Recruitment for a large-scale study on the health effects of "forever chemicals" will start in the Fountain Valley this month and its results could help set federal limits on the chemicals in drinking water. 

The work is part of the second large-scale study in the country to examine exposure to perfluorinated compounds — a family of manmade chemicals that linger in the body and have earned the nickname "forever chemicals" — and the health risks they pose. 

The first large-scale study was done 15 years ago in Ohio and West Virginia and found probable links between the chemicals and conditions including high cholesterol, thyroid disease, kidney and testicular cancers, said epidemiology professor Anne Starling, with the University of Colorado.
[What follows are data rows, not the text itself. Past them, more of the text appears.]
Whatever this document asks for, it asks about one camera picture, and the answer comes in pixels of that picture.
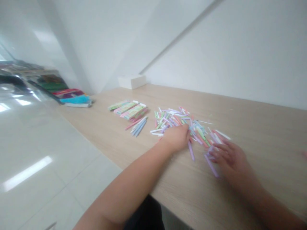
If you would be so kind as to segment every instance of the pink paper straw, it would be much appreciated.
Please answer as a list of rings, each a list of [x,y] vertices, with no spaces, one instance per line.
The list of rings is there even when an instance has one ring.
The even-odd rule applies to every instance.
[[[213,133],[210,133],[212,139],[214,140],[215,143],[218,143],[218,141],[216,140],[215,136],[213,135]]]
[[[208,164],[209,164],[209,166],[210,166],[210,168],[211,168],[213,174],[215,175],[215,177],[219,177],[217,171],[216,171],[215,168],[213,167],[212,162],[209,160],[208,156],[207,156],[206,154],[205,154],[204,156],[205,156],[205,158],[206,158],[206,160],[207,160],[207,162],[208,162]]]
[[[190,149],[191,158],[192,158],[193,161],[195,161],[195,157],[194,157],[191,141],[188,141],[188,145],[189,145],[189,149]]]
[[[132,123],[131,125],[129,125],[127,128],[125,128],[125,130],[128,130],[129,128],[131,128],[132,126],[134,126],[136,123],[138,123],[140,120],[142,120],[142,118],[140,118],[139,120],[137,120],[136,122]]]
[[[169,118],[169,120],[175,125],[178,126],[178,124],[176,122],[174,122],[171,118]]]

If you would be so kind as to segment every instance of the glossy floor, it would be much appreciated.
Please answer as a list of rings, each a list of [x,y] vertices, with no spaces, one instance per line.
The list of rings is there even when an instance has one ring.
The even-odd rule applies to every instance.
[[[0,229],[72,229],[121,172],[40,91],[0,85]],[[188,229],[163,209],[166,229]]]

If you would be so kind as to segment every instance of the blue paper straw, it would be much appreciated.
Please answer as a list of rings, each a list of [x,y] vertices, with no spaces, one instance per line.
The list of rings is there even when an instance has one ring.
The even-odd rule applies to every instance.
[[[141,127],[141,125],[142,125],[146,120],[147,120],[147,119],[143,120],[140,124],[138,124],[138,126],[137,126],[137,127],[135,128],[135,130],[133,131],[132,136],[134,136],[134,135],[137,133],[138,129]]]
[[[140,132],[142,131],[142,129],[143,129],[144,125],[146,124],[146,122],[147,122],[147,120],[145,120],[145,122],[142,124],[142,126],[138,129],[135,137],[137,137],[140,134]]]

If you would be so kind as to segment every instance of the purple paper straw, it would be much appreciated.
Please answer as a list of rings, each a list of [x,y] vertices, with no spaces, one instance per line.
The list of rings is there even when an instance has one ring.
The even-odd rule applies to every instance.
[[[196,135],[193,134],[193,137],[195,138],[195,140],[197,140],[197,142],[198,142],[199,144],[201,144],[201,145],[203,144],[203,143],[197,138]]]
[[[204,156],[205,156],[205,158],[206,158],[206,160],[207,160],[207,162],[208,162],[208,164],[209,164],[213,174],[215,175],[215,177],[219,177],[217,171],[213,167],[212,162],[209,160],[208,156],[206,154],[204,154]]]
[[[169,120],[173,123],[174,126],[178,126],[178,124],[174,122],[171,118],[169,118]]]
[[[182,112],[179,112],[179,111],[177,111],[177,110],[172,110],[172,109],[169,109],[169,110],[171,110],[171,111],[173,111],[173,112],[176,112],[176,113],[181,113],[181,114],[182,114]]]
[[[169,127],[169,125],[165,126],[162,130],[161,130],[161,133],[164,133],[165,130]]]
[[[193,153],[193,149],[192,149],[190,141],[188,141],[188,145],[189,145],[189,149],[190,149],[191,158],[192,158],[193,161],[195,161],[195,157],[194,157],[194,153]]]

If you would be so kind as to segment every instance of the forearm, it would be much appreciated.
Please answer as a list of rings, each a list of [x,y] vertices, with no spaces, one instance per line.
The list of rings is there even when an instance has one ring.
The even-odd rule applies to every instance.
[[[152,191],[171,154],[164,142],[156,144],[115,178],[87,212],[124,223]]]
[[[255,199],[248,198],[254,212],[272,230],[305,230],[305,223],[294,215],[269,192],[262,189]]]
This study through the Agency for Toxic Substances and Disease Registry is set to investigate health effects of the chemicals including impacts to the immune system, kidneys, liver and thyroid. It will also help determine if the chemicals change neurobehavioral outcomes in children trough tests of their attention, memory and learning abilities. The study was expected to begin last fall but it was delayed by the pandemic, Starling said. 
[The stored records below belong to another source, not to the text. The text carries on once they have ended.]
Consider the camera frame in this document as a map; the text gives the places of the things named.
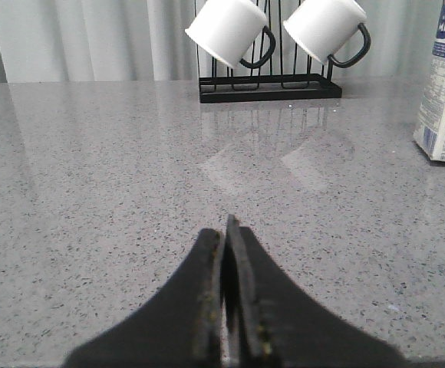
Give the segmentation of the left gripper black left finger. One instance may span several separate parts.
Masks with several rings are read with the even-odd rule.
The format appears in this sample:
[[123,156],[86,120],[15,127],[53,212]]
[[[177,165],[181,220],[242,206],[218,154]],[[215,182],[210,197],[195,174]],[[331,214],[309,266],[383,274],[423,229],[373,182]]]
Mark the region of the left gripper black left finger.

Researchers plan to study 7,000 adults and 2,100 children exposed to perfluorinated compounds across seven states, including 1,000 adults and 300 children 4 and older in the Fountain Valley.  

"We need large, high quality studies to produce evidence that there are health effects in humans," Starling said.  
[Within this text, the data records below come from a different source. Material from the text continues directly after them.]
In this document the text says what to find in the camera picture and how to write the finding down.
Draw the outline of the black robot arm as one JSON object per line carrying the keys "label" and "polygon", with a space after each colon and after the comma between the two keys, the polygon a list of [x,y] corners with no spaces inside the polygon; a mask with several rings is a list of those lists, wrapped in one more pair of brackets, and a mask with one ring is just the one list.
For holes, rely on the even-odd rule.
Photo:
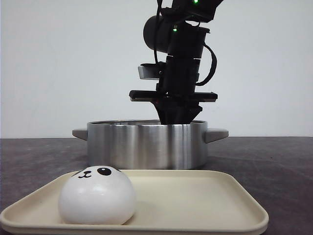
{"label": "black robot arm", "polygon": [[166,53],[166,61],[155,58],[153,64],[138,67],[140,79],[156,80],[154,91],[132,90],[131,101],[154,105],[160,123],[190,124],[202,111],[201,102],[214,102],[216,93],[197,93],[217,68],[217,57],[205,43],[210,30],[201,27],[214,19],[220,0],[175,0],[163,8],[157,2],[157,13],[144,25],[143,37],[148,48]]}

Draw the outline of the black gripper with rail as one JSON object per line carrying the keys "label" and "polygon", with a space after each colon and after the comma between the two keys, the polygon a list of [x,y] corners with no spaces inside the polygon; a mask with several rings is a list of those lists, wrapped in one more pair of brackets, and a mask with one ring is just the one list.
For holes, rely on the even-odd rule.
{"label": "black gripper with rail", "polygon": [[[163,125],[189,124],[202,111],[199,102],[214,102],[216,93],[195,92],[199,79],[200,59],[167,56],[166,68],[154,91],[132,90],[132,101],[153,101]],[[176,100],[185,100],[183,106]]]}
The study will also be the first to include people with high levels of a chemical found in firefighting foam in their blood, Starling said. 

Firefighting foam from used by the military at Peterson Air Force Base contaminated the aquifer that residents in Widefield, Security and Fountain used for drinking water, studies have determined. After the contamination was found in 2016, drinking water providers for all three communities worked to ensure the water was safe. Since then, the Air Force has paid $41 million for three new water treatment plants to bring the level of chemicals down to nondetectable levels. 

Researchers will take one-time blood and urine samples to help determine how the chemicals may have affected residents' kidneys, liver and sex hormones, among other bodily functions. It will not examine whether the chemicals cause cancer. 

The urine samples will likely be more indicative of forever-chemicals residents have recently been exposed to, Starling said. Forever chemicals are used to make the nonstick surfaces for pots and pans and in other products. 

The tests and residential histories should allow researchers to estimate the cumulative lifetime exposure residents have had to the chemicals, according to a news release. 

The work will also examine the neurobehavioral effect of the chemicals in children because some smaller studies have suggested that exposure to the forever chemicals early in life may affect children's development and response to vaccines, but the connection is not yet well established, she said.  

The researchers plan to have children complete puzzles and problem-solving tasks, similar to activities they might do in school, as part of the study, she said. 

"We might be able to see differences in the average scores that might be suggestive of a problem," she said. 

The neurobehavioral tests will not diagnose problems in individual children, she said. 

The upcoming study expects to build on a recent study of 220 residents in the Fountain Valley that found the median level of a chemical specific to firefighting foam in residents was 10 times higher than the national median. Some residents had levels of the chemical that were much higher, said Colorado School of Mines Professor Christopher Higgins, a lead researcher on the study.

"We really do want to understand what that means in terms of health impacts," he said. 

Water plants that will remove 'forever chemicals' from El Paso County water nearing completion

Scientists don't know whether the chemical specific to the foam is more or less dangerous than other forever chemicals, Starling said. 

The levels of chemicals in residents seem to be dropping and that may be good if some of the health effects are reversible. But some people may still be experiencing long-term health effects. 

One chemical’s half-life, the time it takes the body to part with half of the chemical in the blood, is 5.4 years, The Gazette reported previously.  

Study participants will receive individual test results that could be shared with their doctor. The test results may not indicate a problem, but more and more doctors are becoming aware of the potential health effects of forever-chemical exposure, Starling said. 

In the long-term, the Environmental Protection Agency and the National Academies of Science could use results from this study to help set enforceable limits on water contamination. No federal maximum limits on forever chemical contamination of drinking water exist, she said. 

Recruitment for the study is expected to start later this month and researchers have set up an office in Fountain to meet with residents. Data collection could take 12 to 18 months. The entire study could be completed in 2024, although researchers should have results to share before that, Starling said. 

Those interested in participating in the study can find more information at co-scope.org. Those interested in participating can email coscope@cuanschutz.edu or call (719) 425-8828.

In addition to accepting volunteers, the researchers will be selecting participants randomly and so some people may receive letters in the mail.